• [TASK GOAL]: Every line below is to be given again precisely; images are to be left out.

■ ■ ■ ■ ■

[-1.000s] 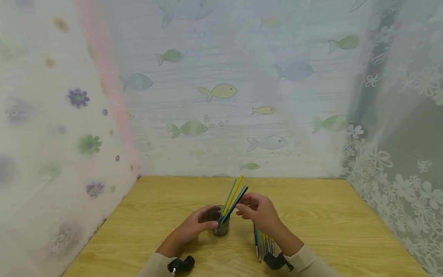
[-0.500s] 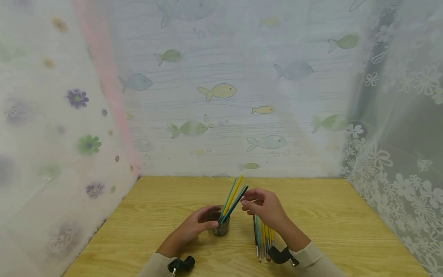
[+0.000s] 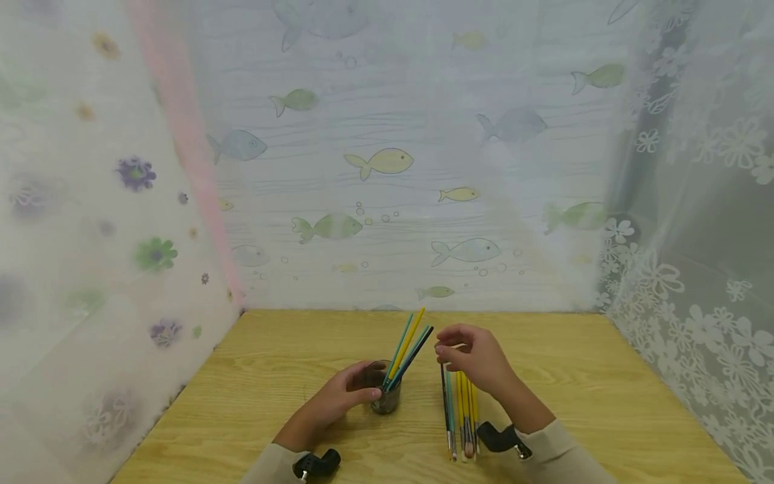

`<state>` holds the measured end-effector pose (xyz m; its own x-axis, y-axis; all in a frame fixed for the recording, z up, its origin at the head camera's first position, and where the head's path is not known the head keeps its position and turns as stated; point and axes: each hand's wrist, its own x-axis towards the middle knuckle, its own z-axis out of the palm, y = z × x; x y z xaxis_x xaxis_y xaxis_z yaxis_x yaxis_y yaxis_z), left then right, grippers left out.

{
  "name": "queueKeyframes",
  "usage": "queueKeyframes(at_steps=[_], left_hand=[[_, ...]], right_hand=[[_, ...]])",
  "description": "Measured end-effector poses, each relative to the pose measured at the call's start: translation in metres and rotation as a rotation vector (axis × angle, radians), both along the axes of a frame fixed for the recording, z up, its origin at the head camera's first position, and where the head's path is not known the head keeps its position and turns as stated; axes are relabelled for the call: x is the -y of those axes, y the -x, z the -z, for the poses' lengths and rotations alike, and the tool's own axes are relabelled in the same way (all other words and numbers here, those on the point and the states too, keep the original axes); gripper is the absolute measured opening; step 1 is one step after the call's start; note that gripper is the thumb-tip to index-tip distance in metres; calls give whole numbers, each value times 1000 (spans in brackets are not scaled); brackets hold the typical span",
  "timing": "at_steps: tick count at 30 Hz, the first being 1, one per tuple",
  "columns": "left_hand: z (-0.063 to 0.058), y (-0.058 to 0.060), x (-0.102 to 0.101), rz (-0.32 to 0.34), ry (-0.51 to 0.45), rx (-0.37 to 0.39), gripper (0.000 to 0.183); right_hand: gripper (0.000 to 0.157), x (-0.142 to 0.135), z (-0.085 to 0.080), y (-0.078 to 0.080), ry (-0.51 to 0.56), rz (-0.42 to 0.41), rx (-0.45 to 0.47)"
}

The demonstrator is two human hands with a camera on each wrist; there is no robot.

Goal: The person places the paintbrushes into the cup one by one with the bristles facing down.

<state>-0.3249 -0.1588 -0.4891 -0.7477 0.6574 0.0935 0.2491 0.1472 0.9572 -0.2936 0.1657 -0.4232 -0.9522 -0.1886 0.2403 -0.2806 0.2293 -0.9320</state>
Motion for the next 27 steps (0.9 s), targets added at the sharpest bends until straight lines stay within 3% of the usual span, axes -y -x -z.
queueKeyframes(at_steps=[21,27], left_hand=[[-1,-2,0,-38,37,7,54],[-1,-3,-1,-39,34,3,52]], right_hand=[[17,-26,26,21,-112,183,83],[15,-34,34,23,-197,226,106]])
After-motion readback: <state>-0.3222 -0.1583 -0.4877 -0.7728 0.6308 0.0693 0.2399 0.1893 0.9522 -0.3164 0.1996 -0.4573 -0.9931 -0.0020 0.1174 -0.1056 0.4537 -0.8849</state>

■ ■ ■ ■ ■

• [EXERCISE OUTPUT]:
[-1.000s] 
[-0.500s] 
[+0.000s] 

`<state>` holds the measured end-effector pose (xyz m; its own x-axis, y-axis; all in a frame fixed for the recording, z up, its origin at the head camera's first position, and where the head's path is not known the head keeps its position and turns as stated; point and axes: each hand's wrist, its own x-axis towards the middle knuckle, its own z-axis out of the palm, y = z × x; x y z xaxis_x xaxis_y xaxis_z yaxis_x yaxis_y yaxis_z), left then right, grippers left out.

{
  "name": "queueKeyframes",
  "usage": "queueKeyframes(at_steps=[_], left_hand=[[_, ...]], right_hand=[[_, ...]])",
  "description": "Measured end-effector poses, each relative to the pose measured at the call's start: translation in metres and rotation as a rotation vector (axis × angle, radians), both along the axes of a frame fixed for the recording, z up, its origin at the head camera's first position, and where the head's path is not known the head keeps its position and turns as stated; axes are relabelled for the call: x is the -y of those axes, y the -x, z the -z, for the poses' lengths and rotations alike, and the tool's own axes are relabelled in the same way (all other words and numbers here, those on the point and the states too, keep the original axes); gripper is the absolute measured opening; step 1 is one step after the call's start; note that gripper is the thumb-tip to index-tip distance in metres; calls give whole numbers, each value times 1000 (spans in brackets are not scaled); brackets hold the typical span",
  "timing": "at_steps: tick count at 30 Hz, the first being 1, one per tuple",
  "columns": "left_hand: z (-0.063 to 0.058), y (-0.058 to 0.060), x (-0.102 to 0.101), rz (-0.32 to 0.34), ry (-0.51 to 0.45), rx (-0.37 to 0.39), gripper (0.000 to 0.183); right_hand: gripper (0.000 to 0.157), x (-0.142 to 0.135), z (-0.085 to 0.080), y (-0.078 to 0.080), ry (-0.51 to 0.56), rz (-0.42 to 0.41), rx (-0.45 to 0.47)"
}

The demonstrator is two human hands with a camera on each wrist; there is no robot.

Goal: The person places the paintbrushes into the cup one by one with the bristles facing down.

<state>-0.3249 -0.1588 -0.4891 -0.7477 0.6574 0.0935 0.2491 0.1472 0.9572 -0.2936 0.1657 -0.4232 -0.9522 -0.1886 0.2403 -0.2806 0.2293 -0.9320</state>
Motion for the next 27 steps (0.9 s), targets added at the sharpest bends until straight lines stay within 3% of the usual span, axes -y -x -z.
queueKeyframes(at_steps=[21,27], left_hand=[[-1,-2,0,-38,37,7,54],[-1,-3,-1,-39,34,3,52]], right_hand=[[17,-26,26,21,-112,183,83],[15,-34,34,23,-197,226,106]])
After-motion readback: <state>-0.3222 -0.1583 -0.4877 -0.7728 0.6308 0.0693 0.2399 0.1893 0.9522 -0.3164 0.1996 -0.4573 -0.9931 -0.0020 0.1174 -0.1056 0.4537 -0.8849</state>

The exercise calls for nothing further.